The other big players are from the culinary world. Multi-starred Jean-Georges Vongerichten’s Pool Bar serves truffle pizza and lobster rolls with rosemary-spiked fries, while his eponymous restaurant includes a sushi bar steered by Japanese chef Hiro Sato. For tea, pastry wizard Benoît Dutreige whips up a divine Menton lemon tart. The high point, up on the top floor, is Ceto: ‘an ode to the sea’, according to Menton-based Argentinian chef Mauro Colagreco, whose holy trinity of Michelin stars at Mirazur hasn’t deterred him from exploring new territory in his own backyard. Colagreco takes a deep dive into the Mediterranean – even the Champagne has been gently rocked for months in a 196ft-deep underwater cellar. ‘The desserts,’ he explains. But his pride and joy is the state-of-the-art cold chamber lined with pink Himalayan salts, designed for a two-month maturation of fish and resulting in astonishing flavours, such as thinly sliced red tuna with a charcuterie-like texture.

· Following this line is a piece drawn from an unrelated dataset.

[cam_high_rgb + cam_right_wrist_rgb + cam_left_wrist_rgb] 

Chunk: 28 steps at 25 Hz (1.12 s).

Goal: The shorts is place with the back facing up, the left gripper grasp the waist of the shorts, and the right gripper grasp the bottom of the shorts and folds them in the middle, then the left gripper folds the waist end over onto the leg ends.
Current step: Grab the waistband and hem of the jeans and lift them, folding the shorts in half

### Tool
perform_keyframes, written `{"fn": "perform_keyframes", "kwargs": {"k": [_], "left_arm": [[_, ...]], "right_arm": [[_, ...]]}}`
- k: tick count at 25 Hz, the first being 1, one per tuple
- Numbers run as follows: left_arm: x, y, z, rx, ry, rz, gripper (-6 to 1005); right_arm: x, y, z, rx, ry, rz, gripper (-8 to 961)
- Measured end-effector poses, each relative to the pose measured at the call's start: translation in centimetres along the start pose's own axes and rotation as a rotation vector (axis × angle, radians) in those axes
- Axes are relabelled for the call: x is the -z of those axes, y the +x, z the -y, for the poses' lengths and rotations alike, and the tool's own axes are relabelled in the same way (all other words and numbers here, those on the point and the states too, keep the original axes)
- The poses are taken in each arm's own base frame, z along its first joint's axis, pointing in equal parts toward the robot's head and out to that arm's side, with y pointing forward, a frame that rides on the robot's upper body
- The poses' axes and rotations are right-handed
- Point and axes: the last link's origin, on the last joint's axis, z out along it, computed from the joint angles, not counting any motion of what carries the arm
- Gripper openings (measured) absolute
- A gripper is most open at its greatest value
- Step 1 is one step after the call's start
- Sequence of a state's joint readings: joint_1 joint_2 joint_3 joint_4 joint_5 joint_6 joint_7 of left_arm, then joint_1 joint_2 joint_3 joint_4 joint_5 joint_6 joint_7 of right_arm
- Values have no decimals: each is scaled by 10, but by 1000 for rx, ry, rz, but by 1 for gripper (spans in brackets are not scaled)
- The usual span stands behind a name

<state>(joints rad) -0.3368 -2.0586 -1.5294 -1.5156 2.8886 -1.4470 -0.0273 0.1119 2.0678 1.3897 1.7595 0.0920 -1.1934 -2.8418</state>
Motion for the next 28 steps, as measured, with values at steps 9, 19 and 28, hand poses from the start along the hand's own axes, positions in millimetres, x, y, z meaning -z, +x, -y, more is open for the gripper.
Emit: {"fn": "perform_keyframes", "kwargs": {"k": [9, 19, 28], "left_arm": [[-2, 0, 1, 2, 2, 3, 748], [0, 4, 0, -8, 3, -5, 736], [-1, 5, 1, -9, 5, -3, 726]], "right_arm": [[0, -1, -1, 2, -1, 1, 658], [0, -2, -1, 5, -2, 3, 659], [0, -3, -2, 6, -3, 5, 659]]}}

Riviera RestaurantVia Tolila

I cross paths with McKillen in the lobby and we chat about his affinity for the Côte d’Azur, particularly Roquebrune-Cap-Martin. ‘It has always had an Irish connection,’ he tells me. Not only Eileen Gray, but next door in Monaco, with Princess Grace’s Irish roots, and the photographer Edward Quinn, who shot the glamorous golden age of the Riviera. Before that, WB Yeats, who spent his final days in the village and was buried in the churchyard.

But why look back. That this opening is a game-changer for this part of the Riviera is undoubted. There’s very little to compare it with. The Grand-Hôtel du Cap-Ferrat, Hôtel du Cap-Eden-Roc and, in Monaco, the Hôtel de Paris, the Hermitage and the Mêtropole are all historic palaces intent on buffing up their old-world image. The closest in spirit is La Réserve Ramatuelle, for its natural beauty and understated chic. But The Maybourne Riviera feels different – more playful and stylishly hip. And despite involving five celebrated designers, it has achieved aesthetic harmony. Resolutely contemporary, poetic and unpretentious, this hotel looks south, straight into the sun – a revival of that brave, modernist spirit with which Eileen Gray would identify. As she once wrote, ‘The future projects light, the past only shadows.’